INSTRUCTIONS TO FOLLOW
Using the records that follow, reproduce exactly the lines starting at the line containing "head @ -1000" and ending at the line containing "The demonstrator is". Include both end lines and no pictures.

DATASET EXCERPTS
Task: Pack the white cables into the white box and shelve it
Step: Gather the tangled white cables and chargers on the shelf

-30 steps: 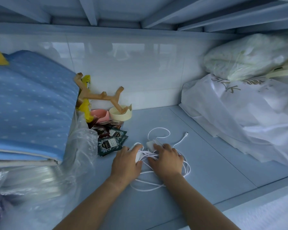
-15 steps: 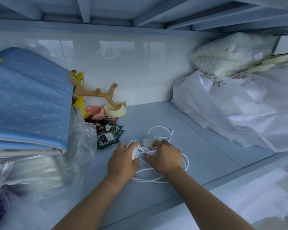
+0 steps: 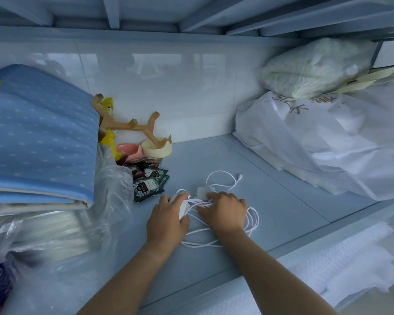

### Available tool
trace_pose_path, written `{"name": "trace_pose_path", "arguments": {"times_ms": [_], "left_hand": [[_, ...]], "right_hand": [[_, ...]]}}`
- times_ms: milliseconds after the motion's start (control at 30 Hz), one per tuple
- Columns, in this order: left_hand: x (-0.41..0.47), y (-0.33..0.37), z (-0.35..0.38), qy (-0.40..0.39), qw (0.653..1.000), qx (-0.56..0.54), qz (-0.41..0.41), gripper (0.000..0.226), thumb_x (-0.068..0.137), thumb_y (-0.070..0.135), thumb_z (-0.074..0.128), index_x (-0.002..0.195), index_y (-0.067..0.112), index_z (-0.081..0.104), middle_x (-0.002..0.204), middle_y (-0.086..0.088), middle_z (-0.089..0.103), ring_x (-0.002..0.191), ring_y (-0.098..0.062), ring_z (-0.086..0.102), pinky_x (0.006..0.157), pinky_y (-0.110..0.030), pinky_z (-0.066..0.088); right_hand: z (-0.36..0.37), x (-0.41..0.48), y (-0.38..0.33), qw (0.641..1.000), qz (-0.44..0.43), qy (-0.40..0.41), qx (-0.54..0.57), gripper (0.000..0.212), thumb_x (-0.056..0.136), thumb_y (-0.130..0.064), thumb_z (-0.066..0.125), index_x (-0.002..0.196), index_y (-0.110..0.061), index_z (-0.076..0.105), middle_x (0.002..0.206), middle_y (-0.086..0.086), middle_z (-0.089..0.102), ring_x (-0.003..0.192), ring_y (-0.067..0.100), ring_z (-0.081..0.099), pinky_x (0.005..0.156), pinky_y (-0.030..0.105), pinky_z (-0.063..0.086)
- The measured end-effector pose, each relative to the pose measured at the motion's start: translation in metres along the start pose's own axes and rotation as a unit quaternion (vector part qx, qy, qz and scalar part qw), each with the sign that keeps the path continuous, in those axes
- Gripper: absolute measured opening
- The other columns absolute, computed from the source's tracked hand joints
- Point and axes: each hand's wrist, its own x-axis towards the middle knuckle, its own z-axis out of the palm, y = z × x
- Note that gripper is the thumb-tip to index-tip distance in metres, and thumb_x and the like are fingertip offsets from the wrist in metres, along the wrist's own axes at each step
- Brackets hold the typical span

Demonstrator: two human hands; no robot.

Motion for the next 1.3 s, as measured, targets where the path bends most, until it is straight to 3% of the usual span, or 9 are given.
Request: {"name": "trace_pose_path", "arguments": {"times_ms": [233, 300, 367, 467, 667, 800, 967, 1133, 1300], "left_hand": [[-0.001, 0.003, -0.001, 0.021, 0.999, -0.034, 0.03, 0.048, 0.077, 0.027, 0.062, 0.119, 0.045, 0.046, 0.103, 0.001, 0.045, 0.089, -0.024, 0.053, 0.064, -0.032, 0.047], [0.002, 0.005, -0.001, 0.008, 0.999, -0.035, 0.032, 0.047, 0.078, 0.026, 0.062, 0.118, 0.044, 0.047, 0.104, 0.001, 0.045, 0.092, -0.024, 0.052, 0.066, -0.032, 0.048], [0.005, 0.007, -0.001, -0.015, 0.999, -0.031, 0.033, 0.045, 0.08, 0.024, 0.061, 0.118, 0.042, 0.048, 0.105, 0.0, 0.045, 0.094, -0.025, 0.052, 0.068, -0.032, 0.047], [0.008, 0.006, -0.003, -0.047, 0.997, -0.022, 0.06, 0.044, 0.082, 0.025, 0.06, 0.121, 0.041, 0.047, 0.107, -0.002, 0.045, 0.095, -0.027, 0.053, 0.073, -0.033, 0.047], [0.004, 0.001, -0.002, -0.098, 0.991, -0.036, 0.078, 0.054, 0.083, 0.024, 0.053, 0.131, 0.041, 0.035, 0.109, -0.004, 0.043, 0.098, -0.028, 0.05, 0.078, -0.037, 0.048], [0.001, 0.002, -0.002, -0.081, 0.992, -0.056, 0.079, 0.052, 0.085, 0.024, 0.058, 0.129, 0.041, 0.038, 0.109, -0.003, 0.042, 0.098, -0.026, 0.05, 0.078, -0.038, 0.049], [0.0, 0.008, -0.001, -0.055, 0.993, -0.075, 0.071, 0.049, 0.081, 0.02, 0.063, 0.121, 0.042, 0.045, 0.109, -0.001, 0.043, 0.096, -0.026, 0.052, 0.076, -0.039, 0.05], [0.001, 0.015, -0.002, -0.053, 0.995, -0.067, 0.06, 0.052, 0.071, 0.018, 0.062, 0.116, 0.04, 0.049, 0.103, -0.002, 0.052, 0.089, -0.031, 0.059, 0.073, -0.034, 0.049], [0.001, 0.02, -0.002, -0.047, 0.993, -0.086, 0.06, 0.05, 0.069, 0.02, 0.065, 0.112, 0.041, 0.051, 0.103, 0.0, 0.058, 0.088, -0.027, 0.058, 0.07, -0.03, 0.044]], "right_hand": [[-0.017, -0.02, 0.012, 1.0, -0.02, 0.0, -0.021, 0.033, 0.073, -0.055, 0.052, 0.079, -0.025, 0.065, 0.079, -0.002, 0.068, 0.081, 0.024, 0.061, 0.065, 0.032, 0.028], [-0.022, -0.021, 0.018, 0.999, -0.039, -0.023, -0.007, 0.036, 0.074, -0.058, 0.053, 0.092, -0.029, 0.064, 0.095, -0.003, 0.066, 0.089, 0.023, 0.061, 0.07, 0.032, 0.035], [-0.024, -0.021, 0.024, 0.994, -0.069, -0.082, 0.012, 0.048, 0.075, -0.059, 0.053, 0.116, -0.035, 0.055, 0.126, -0.004, 0.056, 0.107, 0.022, 0.057, 0.084, 0.034, 0.041], [-0.03, -0.015, 0.031, 0.977, -0.08, -0.19, 0.06, 0.064, 0.075, -0.056, 0.054, 0.134, -0.041, 0.035, 0.15, -0.008, 0.03, 0.128, 0.02, 0.041, 0.101, 0.034, 0.034], [-0.035, -0.012, 0.035, 0.959, -0.128, -0.248, 0.054, 0.068, 0.08, -0.049, 0.054, 0.14, -0.035, 0.024, 0.151, 0.001, 0.022, 0.128, 0.03, 0.04, 0.103, 0.037, 0.033], [-0.04, -0.021, 0.033, 0.969, -0.144, -0.197, 0.042, 0.053, 0.08, -0.041, 0.059, 0.129, -0.032, 0.039, 0.138, 0.007, 0.037, 0.113, 0.033, 0.051, 0.091, 0.037, 0.043], [-0.042, -0.034, 0.028, 0.982, -0.138, -0.127, 0.0, 0.047, 0.084, -0.038, 0.055, 0.128, -0.034, 0.039, 0.14, 0.006, 0.034, 0.103, 0.033, 0.057, 0.079, 0.035, 0.046], [-0.046, -0.033, 0.031, 0.984, -0.113, -0.141, -0.003, 0.048, 0.084, -0.04, 0.055, 0.128, -0.031, 0.038, 0.136, 0.008, 0.036, 0.101, 0.035, 0.057, 0.078, 0.037, 0.047], [-0.051, -0.03, 0.033, 0.98, -0.111, -0.162, 0.027, 0.035, 0.083, -0.036, 0.057, 0.116, -0.028, 0.049, 0.121, 0.011, 0.045, 0.096, 0.036, 0.058, 0.077, 0.037, 0.049]]}}
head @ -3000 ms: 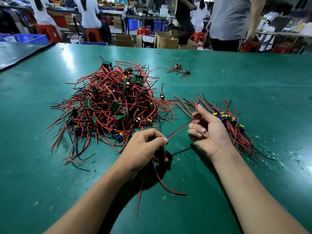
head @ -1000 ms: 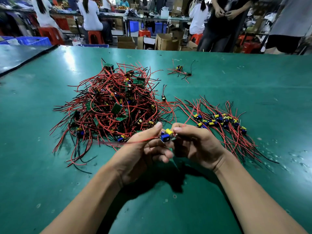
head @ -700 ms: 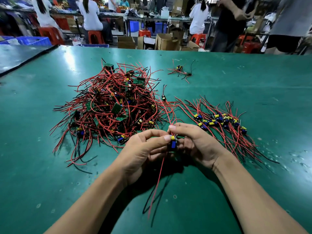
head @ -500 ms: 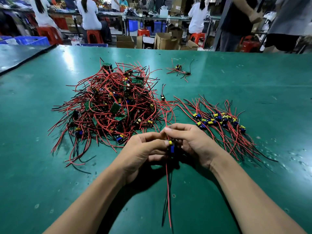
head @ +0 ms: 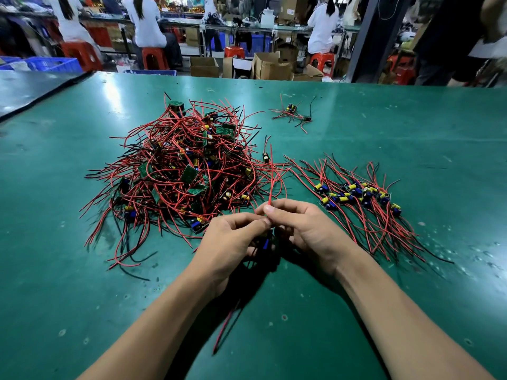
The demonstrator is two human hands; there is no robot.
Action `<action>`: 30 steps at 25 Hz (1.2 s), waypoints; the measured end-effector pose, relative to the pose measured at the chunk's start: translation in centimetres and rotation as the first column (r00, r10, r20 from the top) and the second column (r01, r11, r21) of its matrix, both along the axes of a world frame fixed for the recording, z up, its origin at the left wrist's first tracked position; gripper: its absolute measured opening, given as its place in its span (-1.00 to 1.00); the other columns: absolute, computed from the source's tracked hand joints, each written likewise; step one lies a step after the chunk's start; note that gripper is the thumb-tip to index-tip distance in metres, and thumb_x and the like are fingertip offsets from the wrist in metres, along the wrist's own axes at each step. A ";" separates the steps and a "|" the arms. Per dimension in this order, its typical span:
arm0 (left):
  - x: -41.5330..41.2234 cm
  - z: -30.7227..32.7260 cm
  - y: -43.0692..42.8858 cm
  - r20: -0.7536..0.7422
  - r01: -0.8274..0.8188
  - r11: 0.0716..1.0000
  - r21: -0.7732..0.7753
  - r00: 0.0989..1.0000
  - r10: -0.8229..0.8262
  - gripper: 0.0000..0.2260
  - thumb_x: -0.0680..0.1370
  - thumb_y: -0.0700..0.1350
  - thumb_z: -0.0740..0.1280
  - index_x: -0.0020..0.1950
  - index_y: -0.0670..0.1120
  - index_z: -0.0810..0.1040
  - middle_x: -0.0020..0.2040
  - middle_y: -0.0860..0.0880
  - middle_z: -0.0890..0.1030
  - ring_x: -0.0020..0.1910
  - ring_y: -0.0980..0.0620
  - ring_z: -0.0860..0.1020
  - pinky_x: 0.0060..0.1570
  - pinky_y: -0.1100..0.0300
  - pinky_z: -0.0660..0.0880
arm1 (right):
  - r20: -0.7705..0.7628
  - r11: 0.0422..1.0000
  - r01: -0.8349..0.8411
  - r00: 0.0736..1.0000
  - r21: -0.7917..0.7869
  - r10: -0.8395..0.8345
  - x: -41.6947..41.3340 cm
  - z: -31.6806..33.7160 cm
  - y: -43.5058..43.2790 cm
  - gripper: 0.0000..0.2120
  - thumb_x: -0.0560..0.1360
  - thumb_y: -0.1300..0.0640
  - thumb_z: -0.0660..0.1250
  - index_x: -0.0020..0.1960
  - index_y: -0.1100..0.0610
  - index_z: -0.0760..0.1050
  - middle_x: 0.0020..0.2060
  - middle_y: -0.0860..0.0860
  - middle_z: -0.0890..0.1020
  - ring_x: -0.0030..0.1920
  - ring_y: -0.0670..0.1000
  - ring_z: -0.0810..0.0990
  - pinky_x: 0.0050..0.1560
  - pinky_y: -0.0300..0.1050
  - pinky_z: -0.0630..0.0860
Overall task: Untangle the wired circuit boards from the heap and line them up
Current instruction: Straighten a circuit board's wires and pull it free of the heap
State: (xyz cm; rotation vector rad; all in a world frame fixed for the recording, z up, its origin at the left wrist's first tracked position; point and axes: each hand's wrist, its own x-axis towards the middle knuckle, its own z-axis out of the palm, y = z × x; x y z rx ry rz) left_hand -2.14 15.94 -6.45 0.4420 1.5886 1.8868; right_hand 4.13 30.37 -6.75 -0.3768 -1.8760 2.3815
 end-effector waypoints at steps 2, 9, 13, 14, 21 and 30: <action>0.0 -0.1 0.1 -0.014 -0.031 0.999 -0.020 0.999 0.031 -0.83 0.53 -0.26 0.38 -0.24 -0.16 0.70 -0.32 -0.16 0.62 -0.42 -0.06 0.59 -0.46 0.17 0.56 | 0.004 0.998 0.028 1.000 0.053 -0.028 -0.1 -0.2 -0.3 -0.82 0.43 0.06 0.50 -0.01 0.11 0.70 -0.11 0.19 0.61 -0.07 0.20 0.41 -0.08 0.05 0.40; -0.1 0.0 0.1 -0.043 -0.023 0.997 -0.068 0.999 0.020 -0.84 0.51 -0.27 0.40 -0.28 -0.19 0.61 -0.36 -0.14 0.55 -0.40 -0.03 0.50 -0.43 0.24 0.48 | 0.016 0.970 0.193 0.980 0.149 -0.198 -0.5 -0.5 -0.2 -0.90 0.52 0.09 0.44 -0.05 0.11 0.69 -0.54 -0.03 0.39 -0.57 -0.10 0.28 -0.56 -0.34 0.17; 0.0 0.2 0.1 -0.029 0.009 0.998 -0.068 1.000 -0.011 -0.86 0.51 -0.30 0.37 -0.25 -0.22 0.61 -0.36 -0.12 0.55 -0.40 -0.04 0.49 -0.45 0.27 0.47 | -0.016 0.942 0.301 0.953 0.149 -0.302 -1.0 -0.8 0.5 -0.88 0.56 0.10 0.40 -0.06 0.06 0.71 -0.56 -0.03 0.30 -0.57 -0.08 0.23 -0.54 -0.33 0.17; 0.1 0.2 0.0 -0.027 0.019 0.998 -0.067 0.999 -0.021 -0.86 0.52 -0.30 0.37 -0.25 -0.22 0.62 -0.35 -0.13 0.55 -0.38 -0.05 0.50 -0.45 0.28 0.48 | -0.032 0.935 0.327 0.945 0.138 -0.326 -1.1 -0.8 0.6 -0.88 0.57 0.12 0.39 -0.06 0.08 0.71 -0.57 -0.04 0.31 -0.57 -0.09 0.24 -0.55 -0.33 0.17; 0.3 0.4 -0.2 -0.010 0.105 0.992 -0.074 0.994 -0.106 -0.80 0.50 -0.32 0.36 -0.31 -0.17 0.62 -0.39 -0.16 0.56 -0.47 -0.05 0.53 -0.49 0.27 0.45 | -0.160 0.836 0.541 0.836 0.089 -0.524 -1.0 -0.9 3.0 -0.90 0.55 0.24 0.40 -0.05 0.11 0.68 -0.42 -0.12 0.56 -0.56 -0.14 0.29 -0.58 -0.31 0.24; 0.4 0.0 -0.1 -0.039 0.042 0.995 -0.086 0.998 -0.046 -0.87 0.50 -0.30 0.38 -0.21 -0.19 0.69 -0.32 -0.13 0.59 -0.43 0.03 0.50 -0.41 0.22 0.47 | -0.035 0.940 0.269 0.959 -0.213 -0.282 -0.7 -0.4 2.3 -0.75 0.41 0.11 0.48 0.01 0.23 0.66 -0.35 -0.05 0.51 -0.51 -0.15 0.31 -0.54 -0.33 0.27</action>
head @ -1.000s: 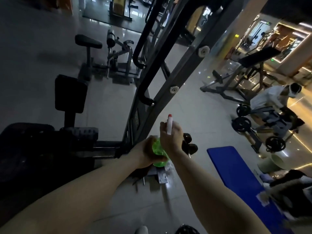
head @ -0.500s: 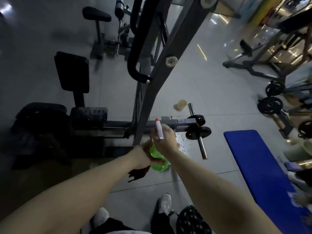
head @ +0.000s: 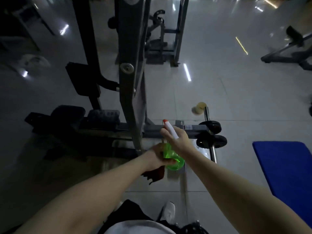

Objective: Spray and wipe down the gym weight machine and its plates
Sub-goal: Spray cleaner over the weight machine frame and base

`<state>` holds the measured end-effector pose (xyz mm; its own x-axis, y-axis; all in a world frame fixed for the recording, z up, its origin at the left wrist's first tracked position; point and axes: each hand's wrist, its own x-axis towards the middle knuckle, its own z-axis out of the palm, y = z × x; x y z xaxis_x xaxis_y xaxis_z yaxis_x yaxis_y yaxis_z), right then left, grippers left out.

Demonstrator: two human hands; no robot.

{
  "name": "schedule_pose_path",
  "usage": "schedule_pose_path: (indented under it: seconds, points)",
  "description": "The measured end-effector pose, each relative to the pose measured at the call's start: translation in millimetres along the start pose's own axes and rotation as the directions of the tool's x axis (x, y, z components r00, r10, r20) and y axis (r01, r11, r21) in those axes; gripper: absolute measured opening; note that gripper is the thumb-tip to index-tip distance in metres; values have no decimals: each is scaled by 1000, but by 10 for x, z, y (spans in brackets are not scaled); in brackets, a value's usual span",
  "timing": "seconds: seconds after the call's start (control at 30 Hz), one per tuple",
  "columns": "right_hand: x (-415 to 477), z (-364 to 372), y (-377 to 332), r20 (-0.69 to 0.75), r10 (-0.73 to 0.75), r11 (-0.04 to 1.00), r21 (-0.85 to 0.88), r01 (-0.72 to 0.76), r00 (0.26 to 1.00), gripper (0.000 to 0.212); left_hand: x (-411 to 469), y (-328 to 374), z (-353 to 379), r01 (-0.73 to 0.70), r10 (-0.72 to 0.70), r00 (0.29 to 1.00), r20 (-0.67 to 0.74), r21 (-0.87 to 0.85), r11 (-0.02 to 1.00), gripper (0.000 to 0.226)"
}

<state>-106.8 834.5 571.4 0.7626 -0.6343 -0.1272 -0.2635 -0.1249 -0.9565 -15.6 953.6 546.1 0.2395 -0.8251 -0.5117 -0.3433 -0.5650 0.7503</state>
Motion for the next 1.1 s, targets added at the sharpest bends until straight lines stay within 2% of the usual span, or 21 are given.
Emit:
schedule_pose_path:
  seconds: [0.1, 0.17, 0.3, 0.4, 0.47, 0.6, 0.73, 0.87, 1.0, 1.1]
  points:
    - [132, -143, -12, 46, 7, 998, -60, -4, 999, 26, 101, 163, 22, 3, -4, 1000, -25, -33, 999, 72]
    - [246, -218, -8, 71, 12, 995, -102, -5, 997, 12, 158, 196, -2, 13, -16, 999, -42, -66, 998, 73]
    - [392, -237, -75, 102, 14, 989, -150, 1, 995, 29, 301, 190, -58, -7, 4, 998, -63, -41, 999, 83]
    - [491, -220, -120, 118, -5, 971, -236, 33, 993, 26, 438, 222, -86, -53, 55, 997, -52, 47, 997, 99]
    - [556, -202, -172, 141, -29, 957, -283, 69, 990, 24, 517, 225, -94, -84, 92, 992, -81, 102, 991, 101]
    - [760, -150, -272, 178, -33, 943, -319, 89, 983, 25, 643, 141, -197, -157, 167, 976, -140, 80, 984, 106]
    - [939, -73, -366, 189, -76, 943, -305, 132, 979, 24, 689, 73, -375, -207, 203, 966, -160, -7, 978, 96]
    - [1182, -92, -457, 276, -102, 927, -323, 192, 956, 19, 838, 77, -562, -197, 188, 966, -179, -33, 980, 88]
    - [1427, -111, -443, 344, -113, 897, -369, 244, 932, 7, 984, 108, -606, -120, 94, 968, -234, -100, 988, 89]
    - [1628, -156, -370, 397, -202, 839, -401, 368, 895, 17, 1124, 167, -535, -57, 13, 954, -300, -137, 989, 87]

SOLUTION BELOW
head @ -1000 ms: 
head @ -700 ms: 
head @ -500 ms: 
head @ +0 ms: 
The demonstrator is two human hands; there is no robot.

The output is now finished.